What the exercise asks: Write exactly, with no line omitted or added, the span beginning at the line that holds "Segment every instance of the robot arm." and ending at the last line of the records.

Provided information:
☆ ☆ ☆

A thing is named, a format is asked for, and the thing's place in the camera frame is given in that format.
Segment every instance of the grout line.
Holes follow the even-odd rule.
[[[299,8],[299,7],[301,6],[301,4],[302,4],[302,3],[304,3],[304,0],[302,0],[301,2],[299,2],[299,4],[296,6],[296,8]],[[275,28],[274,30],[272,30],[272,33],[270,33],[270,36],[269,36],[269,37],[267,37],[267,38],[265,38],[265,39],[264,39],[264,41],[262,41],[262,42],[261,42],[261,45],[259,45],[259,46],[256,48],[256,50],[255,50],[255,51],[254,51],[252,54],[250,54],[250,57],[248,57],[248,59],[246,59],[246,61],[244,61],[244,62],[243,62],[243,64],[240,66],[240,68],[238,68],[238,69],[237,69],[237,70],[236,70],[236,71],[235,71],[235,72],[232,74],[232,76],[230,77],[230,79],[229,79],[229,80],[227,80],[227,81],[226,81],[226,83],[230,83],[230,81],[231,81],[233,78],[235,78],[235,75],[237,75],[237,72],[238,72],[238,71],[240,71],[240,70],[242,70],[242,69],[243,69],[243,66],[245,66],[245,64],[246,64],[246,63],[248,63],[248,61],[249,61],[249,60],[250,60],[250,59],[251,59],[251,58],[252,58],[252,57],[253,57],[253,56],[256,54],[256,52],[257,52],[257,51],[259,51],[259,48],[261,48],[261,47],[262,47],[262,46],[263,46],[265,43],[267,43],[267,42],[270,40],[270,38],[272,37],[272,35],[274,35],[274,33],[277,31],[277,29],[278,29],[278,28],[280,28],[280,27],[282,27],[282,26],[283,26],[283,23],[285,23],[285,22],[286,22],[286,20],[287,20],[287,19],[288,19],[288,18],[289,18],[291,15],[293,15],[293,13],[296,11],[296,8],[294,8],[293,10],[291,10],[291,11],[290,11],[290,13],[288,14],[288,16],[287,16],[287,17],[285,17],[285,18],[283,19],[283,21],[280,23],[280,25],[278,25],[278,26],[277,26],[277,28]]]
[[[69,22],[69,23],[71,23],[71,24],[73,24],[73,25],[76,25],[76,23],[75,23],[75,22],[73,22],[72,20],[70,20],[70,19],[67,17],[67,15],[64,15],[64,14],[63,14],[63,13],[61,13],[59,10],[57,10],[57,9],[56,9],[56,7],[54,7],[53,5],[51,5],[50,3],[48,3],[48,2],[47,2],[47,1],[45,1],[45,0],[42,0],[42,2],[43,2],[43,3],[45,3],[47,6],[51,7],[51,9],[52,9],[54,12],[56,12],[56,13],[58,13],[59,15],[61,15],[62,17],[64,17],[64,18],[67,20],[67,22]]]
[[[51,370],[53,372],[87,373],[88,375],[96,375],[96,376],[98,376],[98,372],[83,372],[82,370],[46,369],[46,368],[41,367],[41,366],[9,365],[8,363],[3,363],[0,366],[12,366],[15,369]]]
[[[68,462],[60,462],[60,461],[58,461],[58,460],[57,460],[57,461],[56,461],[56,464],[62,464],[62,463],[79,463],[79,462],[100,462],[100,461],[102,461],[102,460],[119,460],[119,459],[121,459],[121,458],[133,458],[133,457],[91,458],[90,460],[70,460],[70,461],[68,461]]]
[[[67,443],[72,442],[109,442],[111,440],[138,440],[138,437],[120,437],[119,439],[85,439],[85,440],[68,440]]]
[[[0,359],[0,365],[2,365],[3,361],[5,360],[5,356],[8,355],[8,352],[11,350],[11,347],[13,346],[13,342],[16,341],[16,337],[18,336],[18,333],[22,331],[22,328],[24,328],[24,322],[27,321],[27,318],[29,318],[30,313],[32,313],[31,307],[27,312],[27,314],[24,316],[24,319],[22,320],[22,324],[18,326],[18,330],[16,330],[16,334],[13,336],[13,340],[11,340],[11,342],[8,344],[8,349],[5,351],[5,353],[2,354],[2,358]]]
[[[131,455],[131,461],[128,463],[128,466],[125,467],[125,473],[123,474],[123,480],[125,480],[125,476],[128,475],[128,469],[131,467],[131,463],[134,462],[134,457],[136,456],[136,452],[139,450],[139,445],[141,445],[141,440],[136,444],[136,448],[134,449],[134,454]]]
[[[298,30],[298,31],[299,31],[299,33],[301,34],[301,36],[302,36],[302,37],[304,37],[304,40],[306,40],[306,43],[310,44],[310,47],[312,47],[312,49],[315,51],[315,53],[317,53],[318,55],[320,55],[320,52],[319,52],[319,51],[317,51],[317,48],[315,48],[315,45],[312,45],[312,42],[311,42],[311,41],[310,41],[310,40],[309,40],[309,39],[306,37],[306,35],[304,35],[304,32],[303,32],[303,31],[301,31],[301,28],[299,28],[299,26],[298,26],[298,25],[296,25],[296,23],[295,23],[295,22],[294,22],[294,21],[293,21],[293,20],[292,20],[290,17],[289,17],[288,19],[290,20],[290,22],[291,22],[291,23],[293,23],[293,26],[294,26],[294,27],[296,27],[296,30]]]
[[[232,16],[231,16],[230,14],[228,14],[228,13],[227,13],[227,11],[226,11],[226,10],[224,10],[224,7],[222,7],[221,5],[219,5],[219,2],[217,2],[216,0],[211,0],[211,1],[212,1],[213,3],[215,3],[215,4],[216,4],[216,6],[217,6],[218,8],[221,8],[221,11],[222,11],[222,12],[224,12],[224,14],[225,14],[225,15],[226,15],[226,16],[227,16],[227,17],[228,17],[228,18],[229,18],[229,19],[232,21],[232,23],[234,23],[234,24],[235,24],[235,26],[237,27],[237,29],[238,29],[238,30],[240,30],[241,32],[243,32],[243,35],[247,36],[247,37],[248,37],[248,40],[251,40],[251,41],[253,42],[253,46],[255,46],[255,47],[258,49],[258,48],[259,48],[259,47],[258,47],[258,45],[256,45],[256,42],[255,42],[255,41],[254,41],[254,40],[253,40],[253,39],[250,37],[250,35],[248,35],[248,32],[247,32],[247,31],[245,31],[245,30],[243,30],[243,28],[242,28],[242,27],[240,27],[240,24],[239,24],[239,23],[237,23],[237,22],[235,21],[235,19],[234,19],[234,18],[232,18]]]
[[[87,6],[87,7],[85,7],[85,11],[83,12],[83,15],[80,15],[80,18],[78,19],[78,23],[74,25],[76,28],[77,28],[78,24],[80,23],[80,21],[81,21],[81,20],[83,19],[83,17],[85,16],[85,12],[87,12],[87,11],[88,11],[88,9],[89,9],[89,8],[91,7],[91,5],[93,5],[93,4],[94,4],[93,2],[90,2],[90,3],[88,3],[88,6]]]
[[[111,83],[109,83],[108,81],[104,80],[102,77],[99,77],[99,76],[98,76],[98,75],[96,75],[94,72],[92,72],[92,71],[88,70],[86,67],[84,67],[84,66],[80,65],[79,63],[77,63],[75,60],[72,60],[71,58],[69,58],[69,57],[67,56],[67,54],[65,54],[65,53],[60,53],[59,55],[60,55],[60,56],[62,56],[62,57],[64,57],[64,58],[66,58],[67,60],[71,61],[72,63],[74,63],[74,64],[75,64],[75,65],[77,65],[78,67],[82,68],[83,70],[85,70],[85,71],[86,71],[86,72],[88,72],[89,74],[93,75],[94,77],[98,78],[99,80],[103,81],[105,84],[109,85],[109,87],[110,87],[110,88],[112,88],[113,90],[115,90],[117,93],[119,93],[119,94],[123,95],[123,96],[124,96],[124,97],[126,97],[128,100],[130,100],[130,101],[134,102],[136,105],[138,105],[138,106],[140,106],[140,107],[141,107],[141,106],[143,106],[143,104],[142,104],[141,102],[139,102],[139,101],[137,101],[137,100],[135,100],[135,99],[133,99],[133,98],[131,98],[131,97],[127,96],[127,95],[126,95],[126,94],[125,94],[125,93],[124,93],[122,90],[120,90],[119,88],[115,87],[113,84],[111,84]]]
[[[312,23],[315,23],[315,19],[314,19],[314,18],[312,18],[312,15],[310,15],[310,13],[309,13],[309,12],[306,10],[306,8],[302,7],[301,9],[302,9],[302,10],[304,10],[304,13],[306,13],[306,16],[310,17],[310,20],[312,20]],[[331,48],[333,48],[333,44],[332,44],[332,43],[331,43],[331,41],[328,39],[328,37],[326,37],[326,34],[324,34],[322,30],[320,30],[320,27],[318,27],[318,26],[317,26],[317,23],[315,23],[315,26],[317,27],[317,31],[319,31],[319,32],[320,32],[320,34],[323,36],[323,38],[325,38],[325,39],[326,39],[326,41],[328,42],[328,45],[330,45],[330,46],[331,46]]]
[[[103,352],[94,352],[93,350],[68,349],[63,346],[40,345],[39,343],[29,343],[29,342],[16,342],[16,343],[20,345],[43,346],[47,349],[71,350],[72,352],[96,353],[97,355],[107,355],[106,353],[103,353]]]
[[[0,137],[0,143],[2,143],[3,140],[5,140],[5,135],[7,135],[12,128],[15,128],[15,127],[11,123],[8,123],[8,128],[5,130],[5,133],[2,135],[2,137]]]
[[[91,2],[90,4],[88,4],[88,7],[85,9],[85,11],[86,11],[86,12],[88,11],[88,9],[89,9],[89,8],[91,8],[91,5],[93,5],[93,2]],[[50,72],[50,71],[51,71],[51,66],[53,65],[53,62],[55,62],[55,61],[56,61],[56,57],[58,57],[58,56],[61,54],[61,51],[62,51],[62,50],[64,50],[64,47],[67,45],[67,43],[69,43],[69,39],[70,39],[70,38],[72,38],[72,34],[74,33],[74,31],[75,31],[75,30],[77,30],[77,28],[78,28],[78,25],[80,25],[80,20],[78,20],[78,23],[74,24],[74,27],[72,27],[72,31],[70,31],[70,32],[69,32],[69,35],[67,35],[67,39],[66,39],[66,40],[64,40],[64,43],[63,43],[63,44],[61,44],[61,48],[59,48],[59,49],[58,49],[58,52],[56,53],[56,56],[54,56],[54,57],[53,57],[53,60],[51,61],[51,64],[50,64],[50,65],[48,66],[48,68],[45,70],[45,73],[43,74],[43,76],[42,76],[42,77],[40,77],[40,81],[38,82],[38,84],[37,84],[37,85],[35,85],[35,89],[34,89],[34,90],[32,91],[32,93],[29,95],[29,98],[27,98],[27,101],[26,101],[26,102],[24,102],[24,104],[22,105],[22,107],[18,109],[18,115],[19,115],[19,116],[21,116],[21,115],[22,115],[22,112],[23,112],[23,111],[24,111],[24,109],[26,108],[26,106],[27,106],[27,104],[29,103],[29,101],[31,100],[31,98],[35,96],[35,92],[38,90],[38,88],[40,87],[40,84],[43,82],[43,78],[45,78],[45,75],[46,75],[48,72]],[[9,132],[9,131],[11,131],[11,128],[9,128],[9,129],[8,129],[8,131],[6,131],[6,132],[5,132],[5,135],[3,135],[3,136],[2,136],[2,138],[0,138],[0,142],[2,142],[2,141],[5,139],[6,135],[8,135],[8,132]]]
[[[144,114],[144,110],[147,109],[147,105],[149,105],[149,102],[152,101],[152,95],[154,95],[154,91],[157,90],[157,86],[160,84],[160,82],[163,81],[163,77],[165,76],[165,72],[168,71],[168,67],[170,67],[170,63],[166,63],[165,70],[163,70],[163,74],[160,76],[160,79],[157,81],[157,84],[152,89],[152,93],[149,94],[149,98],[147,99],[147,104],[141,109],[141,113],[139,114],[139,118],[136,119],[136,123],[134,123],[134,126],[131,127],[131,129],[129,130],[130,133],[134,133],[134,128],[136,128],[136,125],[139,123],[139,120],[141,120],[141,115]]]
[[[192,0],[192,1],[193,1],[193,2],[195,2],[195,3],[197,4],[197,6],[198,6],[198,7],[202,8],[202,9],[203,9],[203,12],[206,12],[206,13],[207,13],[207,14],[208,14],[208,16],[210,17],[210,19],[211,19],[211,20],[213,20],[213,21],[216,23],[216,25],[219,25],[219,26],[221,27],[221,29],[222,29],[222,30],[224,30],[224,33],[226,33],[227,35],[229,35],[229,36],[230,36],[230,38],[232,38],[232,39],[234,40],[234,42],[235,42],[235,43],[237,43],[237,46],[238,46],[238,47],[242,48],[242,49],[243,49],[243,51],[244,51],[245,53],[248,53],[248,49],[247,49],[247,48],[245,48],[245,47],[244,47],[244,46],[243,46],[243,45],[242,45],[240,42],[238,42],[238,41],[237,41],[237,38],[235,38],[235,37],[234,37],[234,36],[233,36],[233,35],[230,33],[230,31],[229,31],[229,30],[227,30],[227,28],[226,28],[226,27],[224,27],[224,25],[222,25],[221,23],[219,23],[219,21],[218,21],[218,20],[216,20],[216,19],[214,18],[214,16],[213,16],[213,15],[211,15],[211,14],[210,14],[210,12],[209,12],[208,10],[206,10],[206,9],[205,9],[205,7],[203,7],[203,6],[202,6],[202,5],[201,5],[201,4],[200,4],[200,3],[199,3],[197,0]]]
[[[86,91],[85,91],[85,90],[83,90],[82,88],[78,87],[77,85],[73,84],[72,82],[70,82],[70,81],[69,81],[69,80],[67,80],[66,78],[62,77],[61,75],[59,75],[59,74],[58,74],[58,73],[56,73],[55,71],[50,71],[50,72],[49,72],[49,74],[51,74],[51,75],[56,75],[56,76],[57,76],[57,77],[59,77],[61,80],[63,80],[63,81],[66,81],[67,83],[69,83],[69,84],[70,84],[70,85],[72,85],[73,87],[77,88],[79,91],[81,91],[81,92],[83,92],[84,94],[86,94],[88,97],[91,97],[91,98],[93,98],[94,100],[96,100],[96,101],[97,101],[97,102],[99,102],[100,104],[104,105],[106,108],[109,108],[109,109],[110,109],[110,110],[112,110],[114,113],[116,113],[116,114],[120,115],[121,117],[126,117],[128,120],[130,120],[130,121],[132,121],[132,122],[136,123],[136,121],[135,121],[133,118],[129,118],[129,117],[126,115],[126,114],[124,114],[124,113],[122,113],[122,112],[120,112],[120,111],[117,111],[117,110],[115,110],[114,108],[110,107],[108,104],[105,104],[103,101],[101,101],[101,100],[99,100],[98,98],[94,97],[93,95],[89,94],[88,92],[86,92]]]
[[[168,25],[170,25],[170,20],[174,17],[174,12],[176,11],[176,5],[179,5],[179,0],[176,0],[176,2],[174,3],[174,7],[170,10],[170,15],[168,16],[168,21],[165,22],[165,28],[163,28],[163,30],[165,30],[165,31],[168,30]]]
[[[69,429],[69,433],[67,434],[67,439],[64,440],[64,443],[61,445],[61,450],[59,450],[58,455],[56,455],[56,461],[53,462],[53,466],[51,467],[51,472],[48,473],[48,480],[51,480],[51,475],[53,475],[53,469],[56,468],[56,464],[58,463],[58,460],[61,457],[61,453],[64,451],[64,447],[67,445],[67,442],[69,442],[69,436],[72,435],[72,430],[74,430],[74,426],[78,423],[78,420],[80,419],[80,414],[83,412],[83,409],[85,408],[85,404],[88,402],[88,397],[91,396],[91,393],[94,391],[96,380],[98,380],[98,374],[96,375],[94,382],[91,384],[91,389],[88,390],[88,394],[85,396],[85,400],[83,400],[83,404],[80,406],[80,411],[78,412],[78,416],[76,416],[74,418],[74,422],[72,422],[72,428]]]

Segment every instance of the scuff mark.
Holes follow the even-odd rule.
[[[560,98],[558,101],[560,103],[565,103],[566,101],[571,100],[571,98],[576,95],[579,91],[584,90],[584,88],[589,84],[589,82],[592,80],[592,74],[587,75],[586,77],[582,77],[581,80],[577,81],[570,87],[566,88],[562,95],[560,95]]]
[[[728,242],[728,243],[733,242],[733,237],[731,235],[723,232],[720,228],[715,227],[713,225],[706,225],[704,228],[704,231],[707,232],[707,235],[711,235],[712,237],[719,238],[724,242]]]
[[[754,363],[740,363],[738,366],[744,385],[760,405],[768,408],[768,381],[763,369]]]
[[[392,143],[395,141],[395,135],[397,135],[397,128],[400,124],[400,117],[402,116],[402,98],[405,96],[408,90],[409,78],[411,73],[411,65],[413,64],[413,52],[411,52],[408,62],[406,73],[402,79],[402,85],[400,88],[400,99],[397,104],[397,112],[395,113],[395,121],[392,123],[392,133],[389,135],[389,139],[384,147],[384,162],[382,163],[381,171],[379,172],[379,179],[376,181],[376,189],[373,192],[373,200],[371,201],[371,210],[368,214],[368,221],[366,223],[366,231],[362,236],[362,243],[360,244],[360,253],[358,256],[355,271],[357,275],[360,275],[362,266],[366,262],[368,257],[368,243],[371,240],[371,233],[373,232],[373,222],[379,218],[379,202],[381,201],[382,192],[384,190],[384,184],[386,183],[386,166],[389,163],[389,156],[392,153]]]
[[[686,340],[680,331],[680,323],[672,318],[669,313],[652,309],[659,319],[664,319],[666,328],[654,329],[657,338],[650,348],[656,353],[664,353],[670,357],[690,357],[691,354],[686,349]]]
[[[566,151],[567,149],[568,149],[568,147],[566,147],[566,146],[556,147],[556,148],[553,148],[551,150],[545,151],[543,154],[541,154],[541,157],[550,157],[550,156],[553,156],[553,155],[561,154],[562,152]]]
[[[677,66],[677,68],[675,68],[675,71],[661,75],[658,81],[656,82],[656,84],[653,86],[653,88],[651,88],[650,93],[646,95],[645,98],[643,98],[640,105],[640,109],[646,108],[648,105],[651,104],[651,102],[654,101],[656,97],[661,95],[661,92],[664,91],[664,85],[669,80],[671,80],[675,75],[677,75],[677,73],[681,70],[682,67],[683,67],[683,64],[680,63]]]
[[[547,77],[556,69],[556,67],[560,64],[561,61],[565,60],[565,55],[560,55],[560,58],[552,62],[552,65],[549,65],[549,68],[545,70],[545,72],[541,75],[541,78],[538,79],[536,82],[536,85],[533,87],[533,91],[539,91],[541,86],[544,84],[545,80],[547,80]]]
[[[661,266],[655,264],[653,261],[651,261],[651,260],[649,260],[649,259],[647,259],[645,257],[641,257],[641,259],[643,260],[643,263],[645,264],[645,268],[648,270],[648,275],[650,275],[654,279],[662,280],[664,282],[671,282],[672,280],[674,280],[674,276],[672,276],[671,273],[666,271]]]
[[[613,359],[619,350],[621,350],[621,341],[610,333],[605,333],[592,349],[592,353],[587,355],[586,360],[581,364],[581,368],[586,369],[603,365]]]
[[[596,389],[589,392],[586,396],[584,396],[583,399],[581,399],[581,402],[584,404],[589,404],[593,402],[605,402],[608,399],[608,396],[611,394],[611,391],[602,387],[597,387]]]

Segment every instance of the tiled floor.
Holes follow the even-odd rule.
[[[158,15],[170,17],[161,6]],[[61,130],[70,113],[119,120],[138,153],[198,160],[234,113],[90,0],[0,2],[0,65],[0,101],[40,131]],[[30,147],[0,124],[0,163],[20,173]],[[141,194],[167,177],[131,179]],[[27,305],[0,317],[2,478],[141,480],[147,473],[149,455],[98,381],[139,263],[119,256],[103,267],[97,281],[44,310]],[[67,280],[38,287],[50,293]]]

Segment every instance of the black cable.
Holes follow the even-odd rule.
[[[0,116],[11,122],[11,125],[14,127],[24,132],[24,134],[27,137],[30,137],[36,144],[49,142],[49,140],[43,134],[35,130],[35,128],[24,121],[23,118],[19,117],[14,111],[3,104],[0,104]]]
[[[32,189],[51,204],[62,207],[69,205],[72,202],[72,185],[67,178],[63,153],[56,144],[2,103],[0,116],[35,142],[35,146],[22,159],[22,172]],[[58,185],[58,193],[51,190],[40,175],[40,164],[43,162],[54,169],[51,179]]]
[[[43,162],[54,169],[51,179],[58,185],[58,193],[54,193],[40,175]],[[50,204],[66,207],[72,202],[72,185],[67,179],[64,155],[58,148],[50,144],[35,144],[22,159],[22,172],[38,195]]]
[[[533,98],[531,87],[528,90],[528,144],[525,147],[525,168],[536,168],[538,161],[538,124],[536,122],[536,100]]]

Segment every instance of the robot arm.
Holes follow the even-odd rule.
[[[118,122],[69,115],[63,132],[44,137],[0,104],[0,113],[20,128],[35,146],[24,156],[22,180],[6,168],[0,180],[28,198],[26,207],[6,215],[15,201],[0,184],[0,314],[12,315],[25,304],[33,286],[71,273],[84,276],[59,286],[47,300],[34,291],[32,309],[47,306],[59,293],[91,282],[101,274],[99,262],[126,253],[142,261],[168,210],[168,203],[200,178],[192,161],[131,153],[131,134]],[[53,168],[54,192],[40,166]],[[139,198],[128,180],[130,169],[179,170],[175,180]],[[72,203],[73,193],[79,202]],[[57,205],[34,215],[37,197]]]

☆ ☆ ☆

Task response:
Segment every instance of the robot arm.
Holes follow the even-odd rule.
[[[118,122],[69,115],[63,132],[44,137],[0,104],[0,113],[20,128],[35,146],[24,156],[22,180],[6,168],[0,180],[28,198],[26,207],[6,215],[15,201],[0,184],[0,314],[12,315],[25,304],[33,286],[71,273],[84,276],[59,286],[47,300],[34,291],[32,309],[47,306],[59,293],[91,282],[101,274],[99,262],[126,253],[142,261],[168,210],[168,203],[200,178],[192,161],[131,153],[131,134]],[[53,168],[54,192],[40,166]],[[139,198],[128,180],[130,169],[179,170],[175,180]],[[72,203],[73,193],[79,202]],[[57,205],[34,215],[37,197]]]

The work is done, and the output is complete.